▸ ASSIGNMENT
Without altering a single character, set down all of the data below.

◆ ◆ ◆ ◆

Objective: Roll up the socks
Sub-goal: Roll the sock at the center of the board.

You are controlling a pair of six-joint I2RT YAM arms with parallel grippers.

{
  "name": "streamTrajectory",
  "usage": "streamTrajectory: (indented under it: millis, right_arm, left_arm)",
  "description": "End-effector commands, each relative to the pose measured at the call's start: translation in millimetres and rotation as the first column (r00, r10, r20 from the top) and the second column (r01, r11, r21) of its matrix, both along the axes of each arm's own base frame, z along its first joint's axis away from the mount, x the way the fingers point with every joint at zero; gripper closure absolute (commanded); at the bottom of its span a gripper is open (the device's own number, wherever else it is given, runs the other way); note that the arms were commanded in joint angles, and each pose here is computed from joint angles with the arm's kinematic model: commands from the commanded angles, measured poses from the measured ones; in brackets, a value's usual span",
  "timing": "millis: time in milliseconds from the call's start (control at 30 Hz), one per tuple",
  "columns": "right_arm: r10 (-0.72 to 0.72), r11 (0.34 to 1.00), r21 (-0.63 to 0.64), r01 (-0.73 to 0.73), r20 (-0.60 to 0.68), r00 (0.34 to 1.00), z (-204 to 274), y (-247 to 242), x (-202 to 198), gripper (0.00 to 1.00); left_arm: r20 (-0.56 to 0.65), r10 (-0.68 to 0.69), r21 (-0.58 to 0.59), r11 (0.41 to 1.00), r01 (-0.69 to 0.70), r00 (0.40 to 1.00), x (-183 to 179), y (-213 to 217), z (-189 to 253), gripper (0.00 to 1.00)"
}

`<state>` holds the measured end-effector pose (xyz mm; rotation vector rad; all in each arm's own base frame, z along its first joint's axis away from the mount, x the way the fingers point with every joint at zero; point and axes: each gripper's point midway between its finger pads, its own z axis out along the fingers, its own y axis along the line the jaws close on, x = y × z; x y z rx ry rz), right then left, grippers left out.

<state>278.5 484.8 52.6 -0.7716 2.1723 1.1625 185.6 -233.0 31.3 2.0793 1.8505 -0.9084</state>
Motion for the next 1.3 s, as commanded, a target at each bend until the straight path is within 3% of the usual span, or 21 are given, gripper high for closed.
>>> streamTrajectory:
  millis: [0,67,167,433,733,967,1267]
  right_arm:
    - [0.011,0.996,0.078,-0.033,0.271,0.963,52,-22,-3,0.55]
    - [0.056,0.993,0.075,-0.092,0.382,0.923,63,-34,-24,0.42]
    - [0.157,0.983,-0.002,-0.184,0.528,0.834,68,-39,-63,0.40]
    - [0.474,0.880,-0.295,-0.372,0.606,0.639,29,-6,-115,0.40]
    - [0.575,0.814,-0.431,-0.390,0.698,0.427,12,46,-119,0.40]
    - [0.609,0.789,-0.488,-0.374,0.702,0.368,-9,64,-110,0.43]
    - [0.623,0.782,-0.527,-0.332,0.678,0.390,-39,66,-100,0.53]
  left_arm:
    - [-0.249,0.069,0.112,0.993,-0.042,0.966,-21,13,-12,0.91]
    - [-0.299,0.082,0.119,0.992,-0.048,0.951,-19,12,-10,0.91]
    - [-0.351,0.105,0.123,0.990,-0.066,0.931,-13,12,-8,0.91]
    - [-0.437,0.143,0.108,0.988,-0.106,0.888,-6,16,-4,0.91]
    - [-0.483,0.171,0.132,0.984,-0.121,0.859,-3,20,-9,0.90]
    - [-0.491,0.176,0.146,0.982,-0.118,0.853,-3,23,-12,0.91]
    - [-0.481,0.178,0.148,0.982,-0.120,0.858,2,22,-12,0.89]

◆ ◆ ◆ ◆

▸ YOUR RESPONSE
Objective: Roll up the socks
Sub-goal: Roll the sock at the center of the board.

You are controlling a pair of six-joint I2RT YAM arms with parallel grippers.

{
  "name": "streamTrajectory",
  "usage": "streamTrajectory: (indented under it: millis, right_arm, left_arm)",
  "description": "End-effector commands, each relative to the pose measured at the call's start: translation in millimetres and rotation as the first column (r00, r10, r20 from the top) and the second column (r01, r11, r21) of its matrix, both along the axes of each arm's own base frame, z along its first joint's axis away from the mount, x the way the fingers point with every joint at zero; gripper closure absolute (commanded); at the bottom of its span a gripper is open (the device's own number, wherever else it is given, runs the other way); note that the arms were commanded in joint angles, and each pose here is computed from joint angles with the arm's kinematic model: commands from the commanded angles, measured poses from the measured ones; in brackets, a value's usual span",
  "timing": "millis: time in milliseconds from the call's start (control at 30 Hz), one per tuple",
  "columns": "right_arm: r10 (-0.72 to 0.72), r11 (0.34 to 1.00), r21 (-0.63 to 0.64), r01 (-0.73 to 0.73), r20 (-0.60 to 0.68), r00 (0.34 to 1.00), z (-204 to 274), y (-247 to 242), x (-202 to 198), gripper (0.00 to 1.00); left_arm: r20 (-0.56 to 0.65), r10 (-0.68 to 0.69), r21 (-0.58 to 0.59), r11 (0.41 to 1.00), r01 (-0.69 to 0.70), r00 (0.40 to 1.00), x (-183 to 179), y (-213 to 217), z (-189 to 253), gripper (0.00 to 1.00)"
}

`<state>` holds the measured end-effector pose (xyz mm; rotation vector rad; all in each arm's own base frame, z along its first joint's axis away from the mount, x the way the fingers point with every joint at zero; point and axes: each gripper's point midway between its finger pads, its own z axis out along the fingers, its own y axis along the line the jaws close on, x = y × z; x y z rx ry rz), right then left, grippers left out.

<state>278.5 484.8 52.6 -0.7716 2.1723 1.1625 185.6 -233.0 31.3 2.0793 1.8505 -0.9084</state>
Motion for the next 1.3 s, as commanded, a target at each bend until the straight path is within 3% of the usual span, or 21 are given, gripper high for closed.
>>> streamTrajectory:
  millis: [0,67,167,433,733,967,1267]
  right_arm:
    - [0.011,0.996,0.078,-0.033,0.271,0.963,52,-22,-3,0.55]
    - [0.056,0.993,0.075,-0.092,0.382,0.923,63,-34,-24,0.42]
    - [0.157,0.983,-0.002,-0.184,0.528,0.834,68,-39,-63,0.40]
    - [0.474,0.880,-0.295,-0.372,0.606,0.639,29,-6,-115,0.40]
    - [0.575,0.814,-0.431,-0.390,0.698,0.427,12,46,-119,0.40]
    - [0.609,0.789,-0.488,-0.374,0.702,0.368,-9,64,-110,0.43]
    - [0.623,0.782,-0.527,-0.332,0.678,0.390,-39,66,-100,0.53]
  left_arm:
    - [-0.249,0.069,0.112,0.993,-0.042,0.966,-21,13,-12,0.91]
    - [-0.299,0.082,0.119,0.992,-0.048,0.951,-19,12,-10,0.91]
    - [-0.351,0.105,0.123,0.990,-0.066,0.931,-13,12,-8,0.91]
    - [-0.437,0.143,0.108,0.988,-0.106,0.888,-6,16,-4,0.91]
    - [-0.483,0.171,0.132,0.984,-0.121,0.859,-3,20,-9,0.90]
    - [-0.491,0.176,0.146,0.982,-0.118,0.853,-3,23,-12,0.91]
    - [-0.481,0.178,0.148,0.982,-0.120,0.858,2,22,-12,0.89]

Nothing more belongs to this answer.